Here we have a nurse and that links to the first class stamp of Mary Morris, whose inscription says "Nursing at home and on the Front Line".
Her life was much more than that though. First of all, Morris was her husband`s name, she was born Mary Ellen Mulry in February 1921, in County Galway, Ireland. She left Ireland just before the start of the Second World War, aged eighteen, and came to England, where she worked at Guys Hospital. After she passed her exams, she was sent to Kent, and her first real job was to nurse the men who were coming back from Dunkirk. Kent was also the centre for the Battle of Britain, and she was involved with that too. However her passion seems to have been the care of children, and she trained as a fever nurse, something quite dangerous, as there was a very high risk of transmission from patient to nurse, and little knowledge of how to prevent it. It was in this capacity that she found herself transporting very sick children from their hospital beds down into the hopeful security of the nearest air raid shelter during the Blitz.

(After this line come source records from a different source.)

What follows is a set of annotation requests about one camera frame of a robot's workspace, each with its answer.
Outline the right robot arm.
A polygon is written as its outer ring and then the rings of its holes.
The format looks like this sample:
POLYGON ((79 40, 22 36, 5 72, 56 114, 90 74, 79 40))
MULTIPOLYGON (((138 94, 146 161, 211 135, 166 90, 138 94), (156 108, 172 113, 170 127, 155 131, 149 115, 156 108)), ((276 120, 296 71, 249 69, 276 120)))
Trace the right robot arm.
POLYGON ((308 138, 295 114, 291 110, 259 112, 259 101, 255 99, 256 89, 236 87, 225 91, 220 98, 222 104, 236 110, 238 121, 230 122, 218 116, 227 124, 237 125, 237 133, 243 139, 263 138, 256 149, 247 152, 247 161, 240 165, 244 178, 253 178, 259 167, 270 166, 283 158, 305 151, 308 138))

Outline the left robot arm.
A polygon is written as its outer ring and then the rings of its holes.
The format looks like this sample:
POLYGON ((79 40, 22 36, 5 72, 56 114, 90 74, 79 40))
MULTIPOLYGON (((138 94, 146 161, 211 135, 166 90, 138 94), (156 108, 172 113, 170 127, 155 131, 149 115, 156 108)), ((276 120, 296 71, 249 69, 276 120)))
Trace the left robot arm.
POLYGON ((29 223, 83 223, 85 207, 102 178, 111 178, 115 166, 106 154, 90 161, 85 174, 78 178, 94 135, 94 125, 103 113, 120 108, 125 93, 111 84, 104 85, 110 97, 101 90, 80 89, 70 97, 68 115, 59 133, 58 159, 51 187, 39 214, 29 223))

That was not all, for she wanted more, and enlisted with Queen Alexandra's Imperial Military Nursing Service Reserves, and was sent to Normandy, just twelve days after D-Day, to repair survivors and send the back to war. And she met her future husband there, though I do not know if he was one of her patients.
She also had a son, in 1947, but there the diary ends. All we know after that is that she died in about 1997, in Wales.
I have a partial checklist of these, which is :
- Dentelliere Flamande [lacemaker]
- Perleuse [beadmaker]
- Blanchisseuse [laundress]
- Modiste [milliner]
- Tissage en Tcheco-Slovaquie [weaving in Czechoslovakia]
- Corsetiere [corset maker]
- Tailleuse [female tailor]
- Brodeuse Suisse [Swiss embroiderer]
- Coiffeuse [hairdresser]
- Repasseuse [ironer]
- Infirmierie [nurse - or infirmary worker]
- Fileuse [spinner]
I have to say that most of these are rather uninspiring jobs, with little variation day to day, and even the ones that sound a bit more exciting, like the corset maker and the beadmaker, would not be so easy on the eyes, requiring a lot of close work and probably in not much light. Their eyes would not thank them, when they grew old.